The final step of configuration allows for getting more information from perf traces. Any debug symbols that are found will aid in understanding the output.
#!/bin/bash
# Taken from Milian Wolf's talk "Linux perf for Qt developers"
sudo mount -o remount,mode=755 /sys/kernel/debug
sudo mount -o remount,mode=755 /sys/kernel/debug/tracing
echo "0" | sudo tee /proc/sys/kernel/kptr_restrict
echo "-1" | sudo tee /proc/sys/kernel/perf_event_paranoid
sudo chown `whoami` /sys/kernel/debug/tracing/uprobe_events
sudo chmod a+rw /sys/kernel/debug/tracing/uprobe_events
Python 3.12 will have native support for perf.
Running perf¶
To profile a single test (this starts with time
to see how long the overall test takes)
time perf record -g ./bin/AlgorithmsTest FilterEventsTest
The report can be viewed in a couple of ways. Using the curses-based tool
perf report --no-children -s dso,sym,srcline
The report can also be viewed FlameGraph which generates an .svg
that can be viewed in a web browser
perf script | ~/code/FlameGraph/stackcollapse-perf.pl | ~/code/FlameGraph/flamegraph.pl > flame.svg
Profiling with Intel’s VTune¶
Intel’s VTune profiler (download link and install instructions) is part of the one-api suite of software that is available for open source projects. This is part of the same suite that provides TBB (threaded building blocks) that are used in mantid. After installing, one must configure (these instructions are for ubuntu) using the command
sudo sysctl -w kernel.yama.ptrace_scope=0
This needs to be done at every system reboot, but can be configured in sysctl to be a permanent option as well.

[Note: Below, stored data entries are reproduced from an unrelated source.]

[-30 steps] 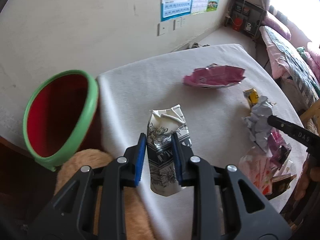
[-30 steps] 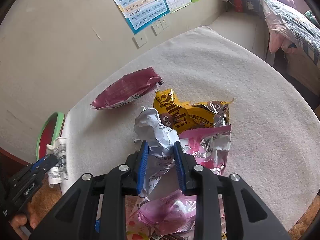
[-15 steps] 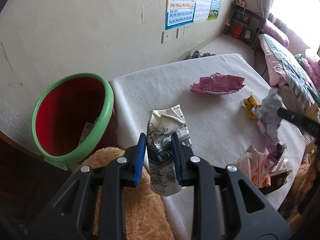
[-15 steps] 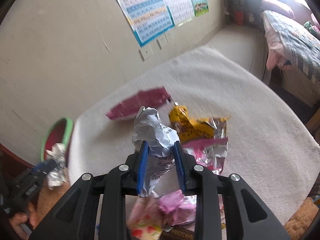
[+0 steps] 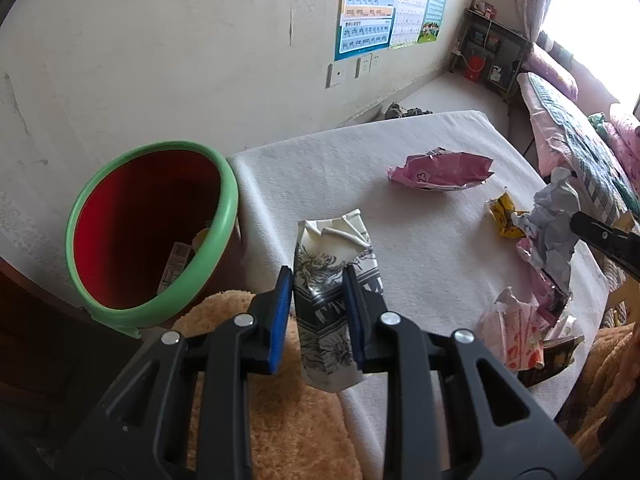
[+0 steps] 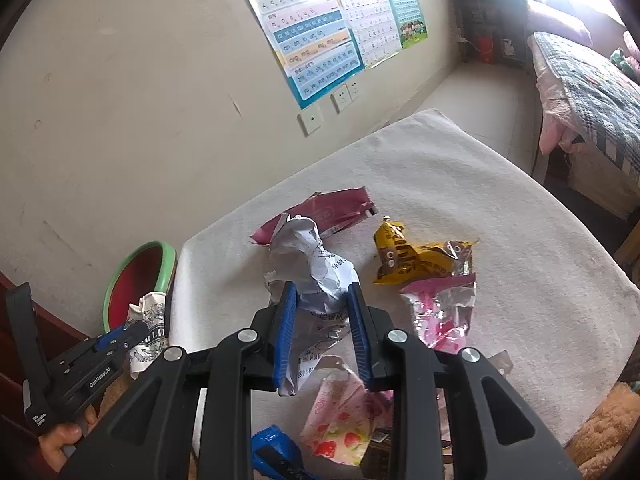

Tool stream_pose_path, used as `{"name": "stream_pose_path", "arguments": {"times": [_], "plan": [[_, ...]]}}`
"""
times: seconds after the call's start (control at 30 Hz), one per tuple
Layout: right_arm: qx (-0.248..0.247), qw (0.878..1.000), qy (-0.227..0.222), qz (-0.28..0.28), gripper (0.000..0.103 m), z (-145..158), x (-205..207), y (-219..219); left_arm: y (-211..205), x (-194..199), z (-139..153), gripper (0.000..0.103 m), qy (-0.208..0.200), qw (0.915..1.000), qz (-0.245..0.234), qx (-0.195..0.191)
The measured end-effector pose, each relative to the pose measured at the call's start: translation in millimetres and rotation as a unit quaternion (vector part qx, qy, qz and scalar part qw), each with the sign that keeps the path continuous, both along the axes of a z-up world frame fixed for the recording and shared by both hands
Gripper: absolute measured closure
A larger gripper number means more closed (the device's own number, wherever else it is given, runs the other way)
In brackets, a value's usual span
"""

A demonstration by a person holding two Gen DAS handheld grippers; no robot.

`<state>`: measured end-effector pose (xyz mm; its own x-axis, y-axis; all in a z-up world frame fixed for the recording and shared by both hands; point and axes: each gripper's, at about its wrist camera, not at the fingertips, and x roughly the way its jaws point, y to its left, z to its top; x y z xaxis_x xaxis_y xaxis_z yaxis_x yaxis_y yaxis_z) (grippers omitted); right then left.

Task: Collect trash
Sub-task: 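Carry the paper carton and silver foil over the red bin and open both grippers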

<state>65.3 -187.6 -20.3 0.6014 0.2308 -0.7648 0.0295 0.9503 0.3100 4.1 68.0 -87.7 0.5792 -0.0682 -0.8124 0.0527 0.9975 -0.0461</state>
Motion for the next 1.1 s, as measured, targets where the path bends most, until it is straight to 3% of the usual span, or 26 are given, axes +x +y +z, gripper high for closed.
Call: {"name": "stream_pose_path", "arguments": {"times": [0.5, 1.1], "plan": [[0.002, 1.000, -0.010, 0.028, 0.077, 6, 2, 21, 6, 0, 9, 0.078, -0.011, 0.9999, 0.004, 0.007], [-0.005, 0.997, 0.004, 0.070, 0.077, 2, 11, 60, 52, 6, 17, 0.078, -0.024, 0.9986, 0.046, 0.014]]}}
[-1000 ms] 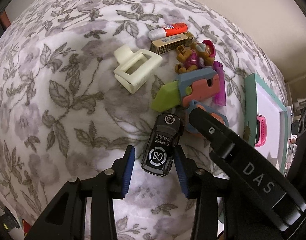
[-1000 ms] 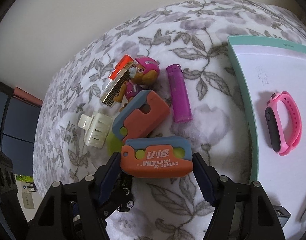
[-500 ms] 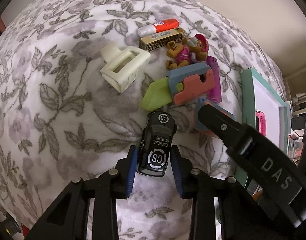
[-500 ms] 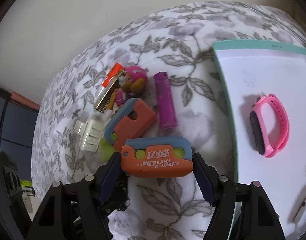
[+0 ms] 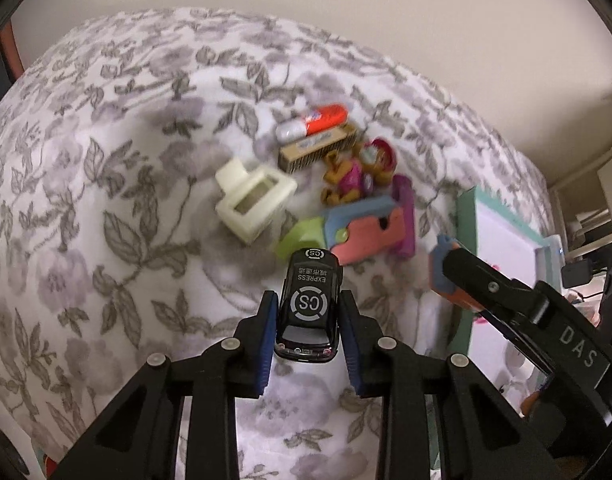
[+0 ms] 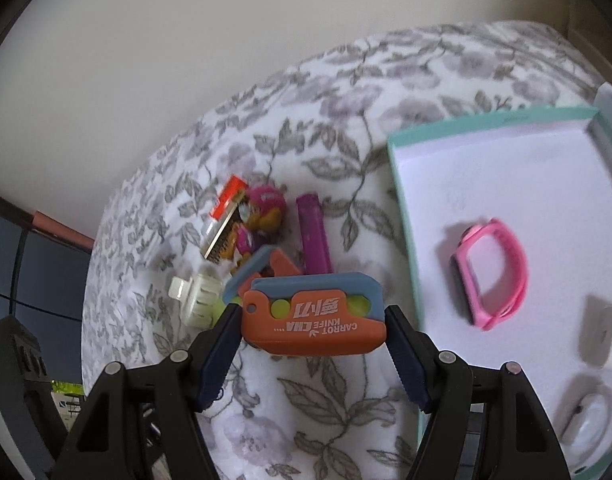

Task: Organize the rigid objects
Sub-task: 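Carry the toy car and carrot knife into the tray and open both tools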

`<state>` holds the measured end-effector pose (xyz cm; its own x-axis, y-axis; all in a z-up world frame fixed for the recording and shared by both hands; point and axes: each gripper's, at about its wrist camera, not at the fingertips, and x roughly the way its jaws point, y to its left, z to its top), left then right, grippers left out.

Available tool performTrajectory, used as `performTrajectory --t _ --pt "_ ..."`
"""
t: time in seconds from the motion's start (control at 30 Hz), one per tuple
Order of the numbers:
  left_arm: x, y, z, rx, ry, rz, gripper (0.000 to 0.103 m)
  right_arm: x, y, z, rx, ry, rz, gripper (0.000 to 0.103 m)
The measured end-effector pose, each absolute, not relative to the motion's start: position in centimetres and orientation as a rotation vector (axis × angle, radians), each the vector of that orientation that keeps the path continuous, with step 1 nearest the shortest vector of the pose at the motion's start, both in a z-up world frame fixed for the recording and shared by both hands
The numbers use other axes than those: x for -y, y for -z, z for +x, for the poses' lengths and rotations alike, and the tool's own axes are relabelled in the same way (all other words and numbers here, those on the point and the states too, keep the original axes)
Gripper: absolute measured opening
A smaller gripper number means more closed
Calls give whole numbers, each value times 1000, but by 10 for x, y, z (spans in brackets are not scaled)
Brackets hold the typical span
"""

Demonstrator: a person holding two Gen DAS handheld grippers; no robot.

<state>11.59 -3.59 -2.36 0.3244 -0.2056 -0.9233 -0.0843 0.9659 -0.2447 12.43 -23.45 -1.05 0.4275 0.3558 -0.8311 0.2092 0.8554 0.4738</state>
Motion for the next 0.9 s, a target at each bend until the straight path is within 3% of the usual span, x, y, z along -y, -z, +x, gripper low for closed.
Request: performTrajectory --t 0.43,0.9 --pt "76 11 123 -1198 145 -188 32 293 -15 118 -1103 34 537 74" --pt "166 6 131 -1167 270 -53 32 371 9 107 -1130 179 604 74"
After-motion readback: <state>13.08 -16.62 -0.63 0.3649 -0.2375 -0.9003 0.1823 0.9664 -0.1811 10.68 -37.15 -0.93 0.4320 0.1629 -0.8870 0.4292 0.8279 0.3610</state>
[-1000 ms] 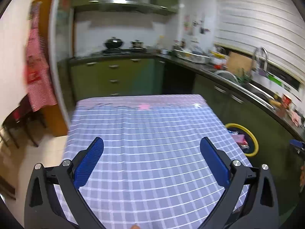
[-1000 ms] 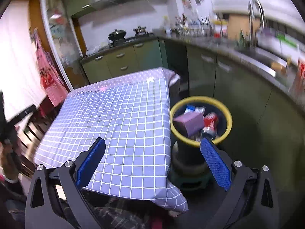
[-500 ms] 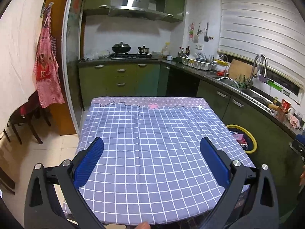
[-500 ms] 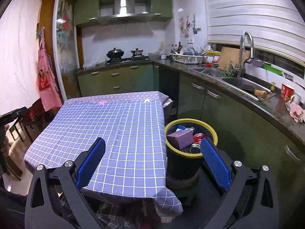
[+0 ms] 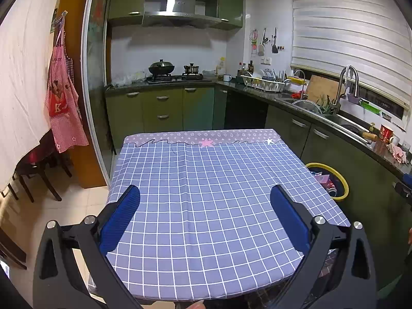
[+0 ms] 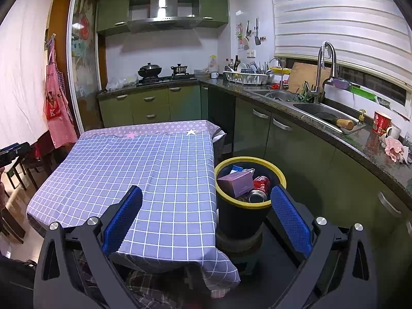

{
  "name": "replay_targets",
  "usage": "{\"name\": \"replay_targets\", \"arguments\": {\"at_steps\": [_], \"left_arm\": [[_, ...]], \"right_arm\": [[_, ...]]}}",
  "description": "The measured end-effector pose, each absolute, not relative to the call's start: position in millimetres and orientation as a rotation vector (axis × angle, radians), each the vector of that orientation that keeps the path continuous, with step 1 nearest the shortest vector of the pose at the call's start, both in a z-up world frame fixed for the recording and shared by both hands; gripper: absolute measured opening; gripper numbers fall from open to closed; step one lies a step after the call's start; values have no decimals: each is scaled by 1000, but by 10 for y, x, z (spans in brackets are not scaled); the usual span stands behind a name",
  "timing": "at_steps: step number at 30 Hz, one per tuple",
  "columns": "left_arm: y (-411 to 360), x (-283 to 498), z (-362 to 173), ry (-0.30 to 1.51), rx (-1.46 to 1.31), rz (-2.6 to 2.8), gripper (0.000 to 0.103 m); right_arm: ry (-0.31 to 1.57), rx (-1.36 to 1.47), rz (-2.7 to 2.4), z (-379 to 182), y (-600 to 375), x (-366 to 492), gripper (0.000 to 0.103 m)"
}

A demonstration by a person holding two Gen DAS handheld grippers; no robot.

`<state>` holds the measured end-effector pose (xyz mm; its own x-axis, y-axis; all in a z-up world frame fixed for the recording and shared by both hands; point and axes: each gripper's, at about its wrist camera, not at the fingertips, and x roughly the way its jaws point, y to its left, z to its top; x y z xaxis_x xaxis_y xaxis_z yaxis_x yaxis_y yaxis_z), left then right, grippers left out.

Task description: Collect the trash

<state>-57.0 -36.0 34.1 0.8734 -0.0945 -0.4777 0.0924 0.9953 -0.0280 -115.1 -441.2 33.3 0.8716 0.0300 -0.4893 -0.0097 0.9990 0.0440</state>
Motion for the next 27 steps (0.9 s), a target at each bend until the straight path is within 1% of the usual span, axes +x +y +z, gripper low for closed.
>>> {"name": "replay_targets", "arguments": {"at_steps": [27], "left_arm": [[-407,-597,298,504,31,-108,96]], "right_arm": [[515,37,31,315,-4386,-1109,98]]}}
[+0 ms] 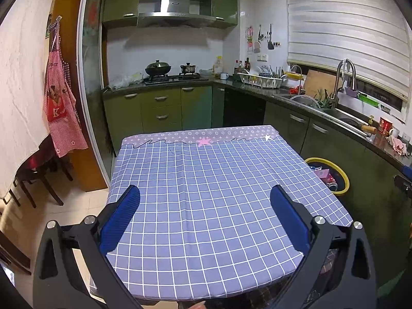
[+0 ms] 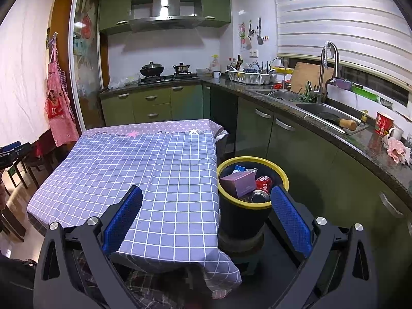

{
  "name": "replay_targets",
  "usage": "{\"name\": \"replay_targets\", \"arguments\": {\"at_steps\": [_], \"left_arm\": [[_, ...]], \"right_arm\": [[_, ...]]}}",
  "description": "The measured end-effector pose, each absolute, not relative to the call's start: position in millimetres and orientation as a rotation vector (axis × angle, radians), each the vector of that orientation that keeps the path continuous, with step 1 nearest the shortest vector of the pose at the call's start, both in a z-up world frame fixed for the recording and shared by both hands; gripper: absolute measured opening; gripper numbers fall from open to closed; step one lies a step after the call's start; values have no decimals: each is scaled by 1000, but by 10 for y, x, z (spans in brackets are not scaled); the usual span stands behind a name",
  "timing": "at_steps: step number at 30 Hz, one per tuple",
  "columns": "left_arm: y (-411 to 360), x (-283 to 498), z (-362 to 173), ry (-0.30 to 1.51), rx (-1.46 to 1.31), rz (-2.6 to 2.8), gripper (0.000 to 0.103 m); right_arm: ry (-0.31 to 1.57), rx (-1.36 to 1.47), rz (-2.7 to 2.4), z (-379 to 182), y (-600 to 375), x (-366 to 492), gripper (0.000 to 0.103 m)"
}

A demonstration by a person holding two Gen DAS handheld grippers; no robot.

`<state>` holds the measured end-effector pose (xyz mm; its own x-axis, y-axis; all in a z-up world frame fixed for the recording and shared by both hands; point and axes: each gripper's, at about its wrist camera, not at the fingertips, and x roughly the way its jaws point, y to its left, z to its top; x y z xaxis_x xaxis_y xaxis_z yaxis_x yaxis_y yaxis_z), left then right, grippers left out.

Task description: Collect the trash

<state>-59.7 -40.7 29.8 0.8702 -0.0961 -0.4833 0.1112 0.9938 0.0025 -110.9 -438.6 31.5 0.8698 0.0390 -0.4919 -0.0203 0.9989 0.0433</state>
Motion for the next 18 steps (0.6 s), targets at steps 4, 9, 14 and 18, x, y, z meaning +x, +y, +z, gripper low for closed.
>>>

Finally, the environment settings for vtune are in /opt/intel/oneapi/vtune/latest/vtune-vars.sh
and the gui can be started using vtune-gui
.
From the welcome screen, you will want to “Configure Analysis” (the play button).
This example takes advantage of how cxxtestgen works by running the command
bin/AlgorithmsTest FilterEventsTest test_tableSplitterHuge
which runs The test_tableSplitterHuge
test of the FilterEventsTest
suite, in the AlgorithmsTest
binary.
It is suggested that one selects “User-Mode Sampling” to avoid seeing kernel methods and get the flame graph visualization.
Once the analysis is completed, you will see the summary.
It is recommended that you start with the “Flame Graph” and “Top-down Tree” visualizations first.